So where does the blood, sweat, and tears come in?
Once your DNA is in the work, then comes the blood from people who don't like your work. They take a piece of your flesh and write a snide review that's hurtful, rather than filled with constructive criticism. It's not only readers who review, but fellow peers in a spirit of competitiveness. Constructive criticism is welcome; but vindictiveness to destroy another person's work is not. Whether the work is great or stinks, authors are very attached to their work. Every book produces some drops of blood throughout the process, but that's it - it's the process. You need to be tough skinned so you don't bleed too much. There are no transfusions to replace what you've lost.
After the work of writing, comes the release and getting the book ready to throw out into the world of readers. It's the formatting, the cover art, the copyright registration, the Library of Congress, the ISBN assignment, and on and on. When you are released through distribution channels, then comes the sweat of marketing. On top of it, you sweat worrying about what people will think about it and hope you don't have to bleed too much over your creation when the comments start rolling in. As an author, I can assure you, there is no antiperspirant available to prevent the sweat you produce when you write a book.

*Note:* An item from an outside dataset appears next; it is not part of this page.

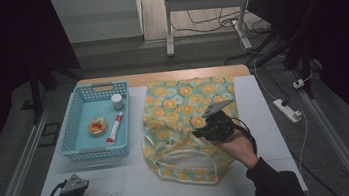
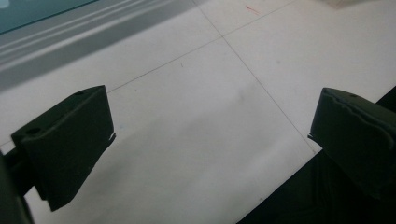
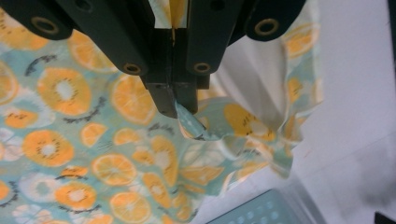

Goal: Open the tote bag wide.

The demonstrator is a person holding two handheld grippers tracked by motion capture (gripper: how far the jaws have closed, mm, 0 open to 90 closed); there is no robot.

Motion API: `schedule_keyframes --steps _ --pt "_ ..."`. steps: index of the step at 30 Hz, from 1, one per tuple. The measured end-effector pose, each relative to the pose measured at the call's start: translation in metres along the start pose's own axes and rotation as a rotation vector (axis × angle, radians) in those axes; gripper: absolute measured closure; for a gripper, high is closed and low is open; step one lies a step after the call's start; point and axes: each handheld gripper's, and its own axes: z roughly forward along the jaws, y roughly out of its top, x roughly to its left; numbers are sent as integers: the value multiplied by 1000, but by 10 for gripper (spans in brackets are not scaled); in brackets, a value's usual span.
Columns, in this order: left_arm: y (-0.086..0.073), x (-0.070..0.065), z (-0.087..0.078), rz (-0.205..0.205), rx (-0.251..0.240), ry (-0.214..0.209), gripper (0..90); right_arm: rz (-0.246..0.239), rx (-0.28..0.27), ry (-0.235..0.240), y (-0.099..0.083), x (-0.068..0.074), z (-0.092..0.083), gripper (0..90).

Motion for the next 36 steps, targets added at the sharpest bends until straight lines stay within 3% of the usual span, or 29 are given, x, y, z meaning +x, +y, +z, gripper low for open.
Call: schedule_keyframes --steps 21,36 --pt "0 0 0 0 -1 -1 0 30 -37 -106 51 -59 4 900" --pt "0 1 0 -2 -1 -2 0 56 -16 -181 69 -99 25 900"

Then there are tears of release when you hold the printed book in your hand and flip through the pages and you see all the words. It's emotional. You did it! Then, you ask yourself - "where did I come up with this stuff?" You cry, because you're doing what you're suppose to do in life. Then you cry, when people trash your work, and you cry and rejoice when people praise your work. Most authors have a bucket of tears in their closet. I often take solace in a scripture in Psalms that says God takes our tears, puts them in a bottle, and records them in His book. Perhaps none of my tears then have gone to waste.
How do I deal with the tears? I keep tissues boxes strategically placed throughout my home and work place.
Is it worth it all? Yes.
I don't make enough to quit my day job, but since I've released my first book in 2009, I've never had a month I didn't sell a book either. My sales are increasing, for which I'm very grateful, especially with The Price of Innocence.
Here's hoping my beta readers like the story. Book Three, The Price of Love, is starting to ooze from my pores, so I need to get on with it. Thank you to all my faithful readers who support me and care about my work. It means the world to me. Because of you, I boot up my computer everyday and write.